GIVEN ENTRIES:
-------------------------

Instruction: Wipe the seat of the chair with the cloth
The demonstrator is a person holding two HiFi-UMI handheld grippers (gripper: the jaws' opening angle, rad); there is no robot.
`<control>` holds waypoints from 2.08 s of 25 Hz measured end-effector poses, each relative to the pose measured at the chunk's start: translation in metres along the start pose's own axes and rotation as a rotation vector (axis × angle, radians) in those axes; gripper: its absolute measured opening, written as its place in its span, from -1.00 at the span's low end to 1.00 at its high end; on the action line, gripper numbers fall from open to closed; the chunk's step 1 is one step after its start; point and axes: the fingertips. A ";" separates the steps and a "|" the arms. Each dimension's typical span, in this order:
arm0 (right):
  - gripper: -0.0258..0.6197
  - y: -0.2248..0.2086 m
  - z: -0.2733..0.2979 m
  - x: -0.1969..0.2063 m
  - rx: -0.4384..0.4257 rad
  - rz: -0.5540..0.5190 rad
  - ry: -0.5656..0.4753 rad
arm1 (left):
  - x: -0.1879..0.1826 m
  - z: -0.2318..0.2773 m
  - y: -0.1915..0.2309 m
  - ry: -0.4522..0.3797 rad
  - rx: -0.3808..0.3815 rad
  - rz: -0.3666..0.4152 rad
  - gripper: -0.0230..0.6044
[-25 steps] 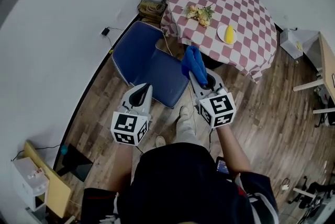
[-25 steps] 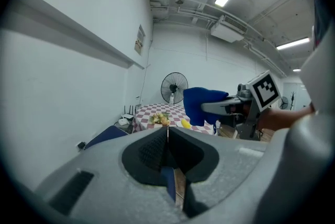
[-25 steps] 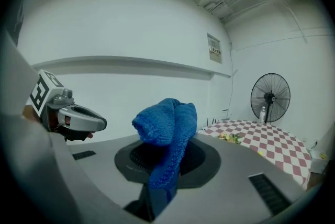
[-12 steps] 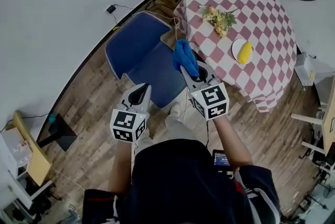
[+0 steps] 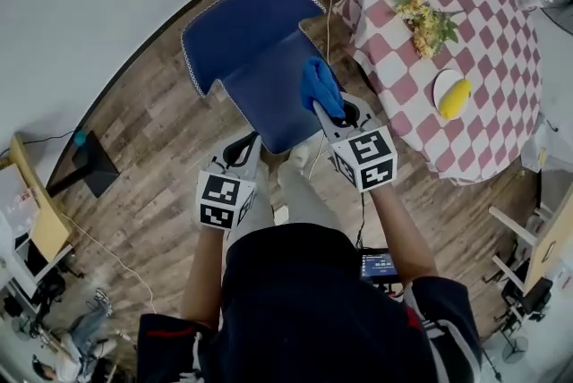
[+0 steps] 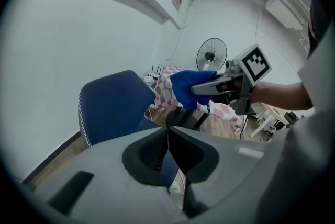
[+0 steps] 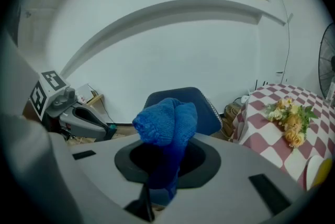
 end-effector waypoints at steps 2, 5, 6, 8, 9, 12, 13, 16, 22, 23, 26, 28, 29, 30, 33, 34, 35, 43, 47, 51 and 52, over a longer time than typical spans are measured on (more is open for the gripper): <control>-0.74 0.007 0.015 0.019 -0.023 -0.002 0.045 | 0.020 0.013 0.009 0.057 0.004 0.013 -0.86; -0.74 0.011 0.035 0.048 -0.035 0.008 0.108 | 0.052 0.039 0.021 0.133 0.047 -0.005 -0.86; -0.74 0.010 0.042 0.059 -0.032 0.021 0.127 | 0.061 0.049 0.024 0.158 0.070 -0.013 -0.86; -0.74 0.004 0.055 0.081 -0.022 0.053 0.165 | 0.074 0.070 0.030 0.184 0.118 -0.004 -0.86; -0.74 0.001 0.062 0.091 -0.015 0.070 0.183 | 0.079 0.080 0.034 0.186 0.139 0.020 -0.86; -0.74 -0.008 0.083 0.125 0.010 0.115 0.233 | 0.103 0.103 0.046 0.217 0.176 0.086 -0.86; -0.74 -0.009 0.090 0.137 0.010 0.126 0.251 | 0.116 0.109 0.050 0.236 0.175 0.093 -0.86; -0.74 -0.007 0.115 0.176 -0.028 0.126 0.314 | 0.160 0.130 0.064 0.296 0.159 0.118 -0.86; -0.74 -0.003 0.161 0.232 -0.107 0.103 0.402 | 0.223 0.173 0.072 0.343 0.196 0.124 -0.86; -0.74 -0.003 0.166 0.239 -0.108 0.097 0.408 | 0.231 0.181 0.073 0.350 0.202 0.144 -0.86; -0.74 -0.005 0.184 0.257 -0.115 0.082 0.421 | 0.253 0.205 0.081 0.379 0.202 0.202 -0.86; -0.74 -0.008 0.197 0.266 -0.115 0.065 0.424 | 0.260 0.222 0.090 0.392 0.188 0.232 -0.86; -0.74 -0.009 0.202 0.270 -0.114 0.055 0.427 | 0.264 0.229 0.094 0.396 0.180 0.244 -0.86; -0.74 -0.010 0.207 0.275 -0.115 0.044 0.432 | 0.269 0.235 0.097 0.402 0.174 0.252 -0.86; -0.74 -0.009 0.216 0.290 -0.118 0.018 0.445 | 0.281 0.250 0.109 0.415 0.149 0.267 -0.85; -0.74 -0.008 0.218 0.295 -0.118 0.013 0.446 | 0.284 0.254 0.114 0.417 0.138 0.275 -0.85; -0.74 -0.007 0.220 0.300 -0.118 0.010 0.447 | 0.287 0.257 0.118 0.419 0.130 0.283 -0.84; -0.74 -0.003 0.228 0.323 -0.094 0.009 0.472 | 0.296 0.273 0.133 0.419 0.096 0.339 -0.08; -0.74 -0.004 0.227 0.329 -0.087 0.032 0.478 | 0.302 0.287 0.137 0.416 0.046 0.347 0.07; -0.74 -0.009 0.227 0.336 -0.086 0.050 0.485 | 0.307 0.296 0.143 0.424 0.012 0.338 0.14; -0.74 -0.010 0.227 0.337 -0.085 0.051 0.487 | 0.308 0.296 0.143 0.419 0.013 0.337 0.14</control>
Point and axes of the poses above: the fingertips, and each gripper's own axes: z forward along the fingers, y to its left, x out of its underside, and after that the axes turned 5 degrees about x, right-handed
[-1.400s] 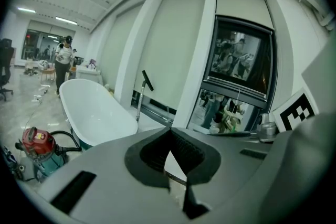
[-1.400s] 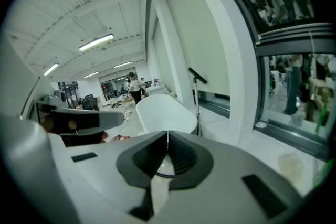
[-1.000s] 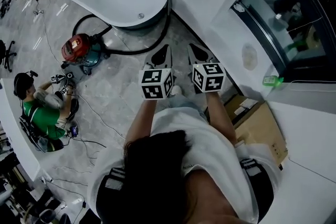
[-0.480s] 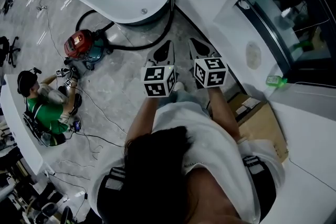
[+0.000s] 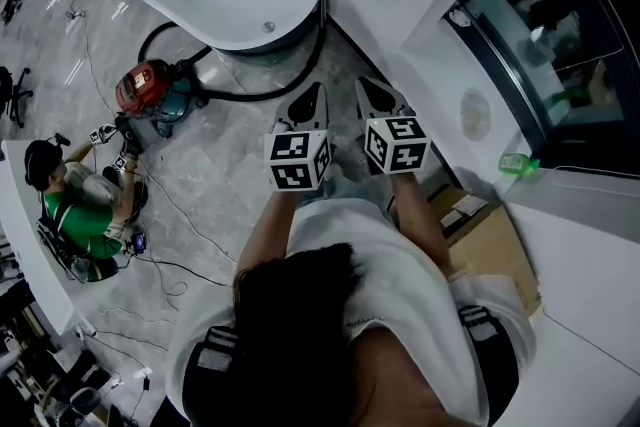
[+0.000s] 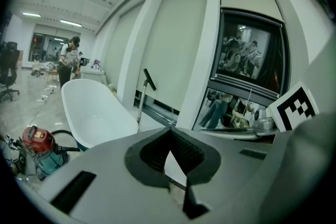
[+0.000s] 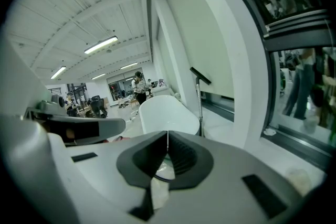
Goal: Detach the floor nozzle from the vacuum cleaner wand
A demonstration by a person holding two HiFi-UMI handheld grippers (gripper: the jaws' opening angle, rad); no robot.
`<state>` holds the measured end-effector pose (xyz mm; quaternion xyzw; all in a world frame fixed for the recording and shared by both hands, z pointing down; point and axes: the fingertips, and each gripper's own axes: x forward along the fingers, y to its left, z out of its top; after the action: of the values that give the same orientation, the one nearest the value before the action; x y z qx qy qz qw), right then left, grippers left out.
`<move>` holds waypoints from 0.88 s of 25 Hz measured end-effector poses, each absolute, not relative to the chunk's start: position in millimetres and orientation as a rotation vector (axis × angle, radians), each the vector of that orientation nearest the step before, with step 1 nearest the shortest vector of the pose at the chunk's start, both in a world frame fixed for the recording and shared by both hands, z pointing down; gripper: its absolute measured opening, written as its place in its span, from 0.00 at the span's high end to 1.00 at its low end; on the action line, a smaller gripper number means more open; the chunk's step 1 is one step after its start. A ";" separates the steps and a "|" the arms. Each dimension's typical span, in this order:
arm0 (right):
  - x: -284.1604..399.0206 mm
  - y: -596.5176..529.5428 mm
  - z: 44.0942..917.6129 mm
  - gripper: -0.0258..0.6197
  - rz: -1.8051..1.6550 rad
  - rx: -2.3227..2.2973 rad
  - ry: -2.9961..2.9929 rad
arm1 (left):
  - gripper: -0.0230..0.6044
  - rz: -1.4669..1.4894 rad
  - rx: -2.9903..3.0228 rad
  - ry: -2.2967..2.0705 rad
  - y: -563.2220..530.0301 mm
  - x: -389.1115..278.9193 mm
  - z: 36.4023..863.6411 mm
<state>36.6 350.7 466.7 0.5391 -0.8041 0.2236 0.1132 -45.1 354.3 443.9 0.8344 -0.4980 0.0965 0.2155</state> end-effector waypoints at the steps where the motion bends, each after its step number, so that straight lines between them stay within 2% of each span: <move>1: 37.4 349.3 466.4 0.94 0.649 1.582 -2.357 | 0.96 0.264 2.316 -1.378 352.5 -44.2 443.9; 22: 41.1 286.0 478.3 0.94 0.637 1.592 -2.310 | 0.96 0.247 2.287 -1.374 287.9 -52.1 458.2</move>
<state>41.1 286.0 478.3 0.5486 -0.7958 0.2196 0.1319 -52.1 287.9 458.2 0.8309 -0.4993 0.0897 0.2287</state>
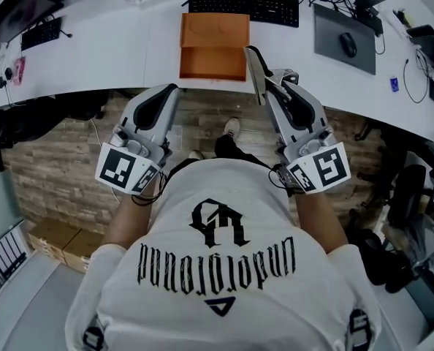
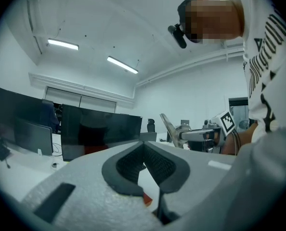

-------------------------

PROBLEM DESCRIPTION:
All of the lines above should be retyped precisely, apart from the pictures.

SOLUTION FOR THIS PROBLEM:
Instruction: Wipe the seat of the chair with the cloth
The demonstrator is a person holding two HiFi-UMI handheld grippers (gripper: the jaws' opening angle, rad); there is no robot.
`<control>` holds waypoints from 2.08 s of 25 Hz measured end-effector poses, each relative to the pose measured at the chunk's start: translation in metres along the start pose's own axes and rotation as a rotation vector (axis × angle, radians) in those axes; gripper: its absolute measured opening, written as its place in its span, from -1.00 at the span's low end to 1.00 at its high end; on the action line, gripper numbers fall from open to closed; the chunk's step 1 is one step after its start; point and axes: the fingertips. A ";" separates the steps and a "|" the arms. Each dimension's typical span, in this order:
arm0 (right):
  - gripper: -0.0258..0.6197
  - y: -0.2248..0.2086 m
  - z: -0.2733..0.2979 m
  - x: -0.1969..0.2063 m
  - rx: -0.4384..0.4257 rad
  - rz: -0.5540..0.5190 rad
  - ry: -0.5656..0.4753 rad
arm1 (left):
  - x: -0.1879..0.1826 m
  - z: -0.2318..0.2773 m
  - y: -0.1915..0.2309 m
  - ry: -0.4522..0.3797 rad
  - rx: -0.3808..0.3815 rad
  - rz: -0.3666..0.4152 rad
  - gripper: -0.0230..0.6044
[-25 steps] 
[-25 steps] 
[-25 steps] 
[-12 steps] 
[+0 steps] 
[+0 steps] 
[+0 steps] 
 end-effector waypoints at steps 2, 5, 6, 8, 9, 12, 13, 16, 22, 23, 26, 28, 29, 30, 33, 34, 35, 43, 47, 51 and 52, over a longer time than typical spans are measured on (more is open for the gripper): <control>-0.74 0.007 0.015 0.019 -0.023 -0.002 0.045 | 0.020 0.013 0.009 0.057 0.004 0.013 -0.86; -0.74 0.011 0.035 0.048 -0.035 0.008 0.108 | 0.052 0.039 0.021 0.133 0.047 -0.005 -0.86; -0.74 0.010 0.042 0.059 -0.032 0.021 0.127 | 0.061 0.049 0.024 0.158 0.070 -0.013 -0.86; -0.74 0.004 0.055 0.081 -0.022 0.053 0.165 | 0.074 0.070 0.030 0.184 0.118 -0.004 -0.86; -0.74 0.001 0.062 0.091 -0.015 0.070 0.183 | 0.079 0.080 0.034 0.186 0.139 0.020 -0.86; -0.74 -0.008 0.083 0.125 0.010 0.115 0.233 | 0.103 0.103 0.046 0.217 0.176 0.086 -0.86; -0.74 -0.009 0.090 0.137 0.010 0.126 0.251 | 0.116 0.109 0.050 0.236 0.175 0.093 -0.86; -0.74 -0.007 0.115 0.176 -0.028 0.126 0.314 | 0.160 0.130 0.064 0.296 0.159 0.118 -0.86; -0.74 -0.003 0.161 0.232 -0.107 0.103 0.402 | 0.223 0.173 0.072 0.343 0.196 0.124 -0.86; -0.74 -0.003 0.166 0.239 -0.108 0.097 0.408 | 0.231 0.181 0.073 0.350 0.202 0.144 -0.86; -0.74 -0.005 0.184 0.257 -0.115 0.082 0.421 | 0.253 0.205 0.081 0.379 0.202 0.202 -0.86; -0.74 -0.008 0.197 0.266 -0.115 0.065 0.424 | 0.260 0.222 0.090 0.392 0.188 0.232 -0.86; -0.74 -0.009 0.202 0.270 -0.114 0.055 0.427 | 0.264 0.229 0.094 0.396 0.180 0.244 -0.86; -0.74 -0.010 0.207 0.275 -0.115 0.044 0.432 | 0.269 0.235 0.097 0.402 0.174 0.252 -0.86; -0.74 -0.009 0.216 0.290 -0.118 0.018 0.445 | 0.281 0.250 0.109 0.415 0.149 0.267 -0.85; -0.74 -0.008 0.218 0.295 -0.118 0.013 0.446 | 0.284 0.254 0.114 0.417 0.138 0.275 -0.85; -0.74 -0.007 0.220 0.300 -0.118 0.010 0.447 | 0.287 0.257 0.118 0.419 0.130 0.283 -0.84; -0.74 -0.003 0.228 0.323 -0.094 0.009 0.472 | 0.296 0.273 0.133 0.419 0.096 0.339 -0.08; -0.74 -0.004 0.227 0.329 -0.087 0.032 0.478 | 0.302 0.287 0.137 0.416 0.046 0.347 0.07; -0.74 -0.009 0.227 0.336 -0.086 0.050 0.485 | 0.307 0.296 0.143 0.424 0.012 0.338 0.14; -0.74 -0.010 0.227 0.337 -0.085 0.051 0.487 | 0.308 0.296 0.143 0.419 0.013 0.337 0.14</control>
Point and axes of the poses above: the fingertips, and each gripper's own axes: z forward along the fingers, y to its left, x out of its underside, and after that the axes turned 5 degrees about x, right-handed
[-1.400s] 
[-1.400s] 
[-1.000s] 
[-0.480s] 
[+0.000s] 
[+0.000s] 
[+0.000s] 
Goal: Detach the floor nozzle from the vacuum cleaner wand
A demonstration by a person holding two HiFi-UMI handheld grippers (gripper: the jaws' opening angle, rad); no robot.
`<state>` holds the measured end-effector pose (xyz mm; quaternion xyzw; all in a world frame fixed for the recording and shared by both hands, z pointing down; point and axes: the fingertips, and each gripper's own axes: x forward along the fingers, y to its left, z out of its top; after the action: of the values that give the same orientation, the one nearest the value before the action; x y z qx qy qz qw), right then left, grippers left out.
`<move>` holds waypoints from 0.88 s of 25 Hz measured end-effector poses, each absolute, not relative to the chunk's start: position in millimetres and orientation as a rotation vector (axis × angle, radians), each the vector of that orientation nearest the step before, with step 1 nearest the shortest vector of the pose at the chunk's start, both in a world frame fixed for the recording and shared by both hands, z pointing down; gripper: its absolute measured opening, written as its place in its span, from 0.00 at the span's high end to 1.00 at its low end; on the action line, a smaller gripper number means more open; the chunk's step 1 is one step after its start. A ";" separates the steps and a "|" the arms. Each dimension's typical span, in this order:
arm0 (right):
  - x: -284.1604..399.0206 mm
  - y: -596.5176..529.5428 mm
  - z: 44.0942..917.6129 mm
  - gripper: -0.0258..0.6197
  - rz: -1.8051..1.6550 rad
  - rx: -2.3227..2.2973 rad
  - ry: -2.9961..2.9929 rad
arm1 (left):
  - gripper: -0.0230..0.6044
  - rz: -1.4669..1.4894 rad
  - rx: -2.9903..3.0228 rad
  - ry: -2.2967..2.0705 rad
  - y: -563.2220..530.0301 mm
  - x: -389.1115..278.9193 mm
  - z: 36.4023..863.6411 mm
<state>36.6 350.7 466.7 0.5391 -0.8041 0.2236 0.1132 -45.1 354.3 443.9 0.8344 -0.4980 0.0965 0.2155</state> end-effector waypoints at the steps where the motion bends, each after its step number, so that straight lines between them stay within 2% of each span: <move>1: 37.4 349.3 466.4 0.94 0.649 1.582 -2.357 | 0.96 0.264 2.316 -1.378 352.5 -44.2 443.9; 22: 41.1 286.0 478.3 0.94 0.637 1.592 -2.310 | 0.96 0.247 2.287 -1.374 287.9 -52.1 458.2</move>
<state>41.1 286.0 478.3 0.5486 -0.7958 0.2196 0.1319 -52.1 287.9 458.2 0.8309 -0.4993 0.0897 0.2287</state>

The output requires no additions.